Seasons
- ← 19581960 →

= 1959 Australian Drivers' Championship =

Australian Drivers' Championship

The 1959 Australian Drivers Championship was a CAMS sanctioned motor racing title for drivers of Formula Libre cars. The championship winner was awarded the 1959 CAMS Gold Star.

The series was won by Victorian racer Len Lukey driving his Cooper T45 Climax and in the opening round of the series his own much modified Cooper T23 which was known as the Lukey-Bristol. Lukey was one of only a few drivers who attempted to complete the gruelling twelve race schedule, the longest in ADC history. Lukey finished just two points ahead of his season long rival, Alec Mildren from the ACT (Cooper-Climax).

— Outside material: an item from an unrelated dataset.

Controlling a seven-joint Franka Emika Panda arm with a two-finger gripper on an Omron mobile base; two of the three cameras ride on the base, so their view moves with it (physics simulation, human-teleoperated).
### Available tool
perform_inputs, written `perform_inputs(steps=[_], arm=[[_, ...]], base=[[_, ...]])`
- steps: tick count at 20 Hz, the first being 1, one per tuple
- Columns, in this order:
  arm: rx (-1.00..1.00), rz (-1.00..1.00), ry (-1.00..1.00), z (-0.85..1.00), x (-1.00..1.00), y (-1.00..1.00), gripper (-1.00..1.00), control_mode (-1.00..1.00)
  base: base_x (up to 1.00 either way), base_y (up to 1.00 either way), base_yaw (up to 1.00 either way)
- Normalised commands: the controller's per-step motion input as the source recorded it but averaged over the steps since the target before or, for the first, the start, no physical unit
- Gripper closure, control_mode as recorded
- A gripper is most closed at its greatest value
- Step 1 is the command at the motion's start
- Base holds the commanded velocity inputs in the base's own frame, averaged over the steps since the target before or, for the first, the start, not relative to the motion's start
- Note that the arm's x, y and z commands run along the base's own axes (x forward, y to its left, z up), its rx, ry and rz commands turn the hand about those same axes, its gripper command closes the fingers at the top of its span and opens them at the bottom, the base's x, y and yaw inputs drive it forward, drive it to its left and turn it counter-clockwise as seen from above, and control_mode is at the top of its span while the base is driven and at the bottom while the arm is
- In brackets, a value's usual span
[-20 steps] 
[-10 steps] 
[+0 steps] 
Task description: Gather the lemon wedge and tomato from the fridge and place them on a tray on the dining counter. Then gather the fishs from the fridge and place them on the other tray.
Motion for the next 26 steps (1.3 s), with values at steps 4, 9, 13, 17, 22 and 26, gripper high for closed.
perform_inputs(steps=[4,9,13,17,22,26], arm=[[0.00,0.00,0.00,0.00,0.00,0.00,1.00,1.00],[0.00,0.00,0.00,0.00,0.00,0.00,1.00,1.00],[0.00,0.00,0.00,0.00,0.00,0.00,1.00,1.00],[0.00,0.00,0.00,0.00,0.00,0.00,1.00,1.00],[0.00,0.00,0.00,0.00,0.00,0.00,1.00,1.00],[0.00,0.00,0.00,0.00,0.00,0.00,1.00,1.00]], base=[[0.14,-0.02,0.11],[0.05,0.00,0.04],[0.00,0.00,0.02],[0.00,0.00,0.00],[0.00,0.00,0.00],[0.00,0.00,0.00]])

Stan Jones was third in the championship, using four different cars over the course of the series. Race victories were shared around with Mildren taking three wins. Lukey, Jones and Bill Patterson each took two wins, with single victories going to Jack Brabham, Bib Stillwell and New Zealand Maserati 250F racer Ross Jensen.

==Calendar==
The title, which was the third Australian Drivers' Championship, was contested over a twelve race series.

| Race | Date | Race | Circuit | Location | Winner |
|---|---|---|---|---|---|
| 1 | 26 January | South Pacific Championship | Gnoo Blas Motor Racing Circuit | Orange, New South Wales | Jack Brabham* |
| 2 | 22 February | Victorian Trophy | Fisherman's Bend | Melbourne, Victoria | Alec Mildren |
| 3 | 2 March | Australian Grand Prix | Longford Circuit | Longford, Tasmania | Stan Jones |
| 4 | 28 March | South Australian Trophy | Port Wakefield Circuit | Port Wakefield, South Australia | Stan Jones |
| 5 | 30 March | Bathurst 100 | Mount Panorama Circuit | Bathurst, New South Wales | Ross Jensen* |
| 6 | 14 June | Lowood Trophy | Lowood Airfield Circuit | Lowood, Queensland | Alec Mildren |
| 7 | 30 August | Queensland Centenary Road Race Championship | Lowood Airfield Circuit | Lowood, Queensland | Alec Mildren |
| 8 | 4 October | New South Wales Road Race Championship | Mount Panorama Circuit | Bathurst, New South Wales | Bib Stillwell |
| 9 | 12 October | The Advertiser Trophy | Port Wakefield Circuit | Port Wakefield, South Australia | Bill Patterson |
| 10 | 24 October | Western Australian Road Race Championship | Caversham | Caversham, Western Australia | Len Lukey |
| 11 | 22 November | Western Port Cup | Phillip Island Grand Prix Circuit | Phillip Island, Victoria | Bill Patterson |
| 12 | 13 December | Phillip Island Trophy | Phillip Island Grand Prix Circuit | Phillip Island, Victoria | Len Lukey |

- Winning driver not awarded points for races 1 and 5

==Points==
Championship points were awarded on a 12-7-5-3-2-1 basis to the first six Australian drivers at each race, irrespective of actual race placings gained. Only the best nine race results could be retained by each driver.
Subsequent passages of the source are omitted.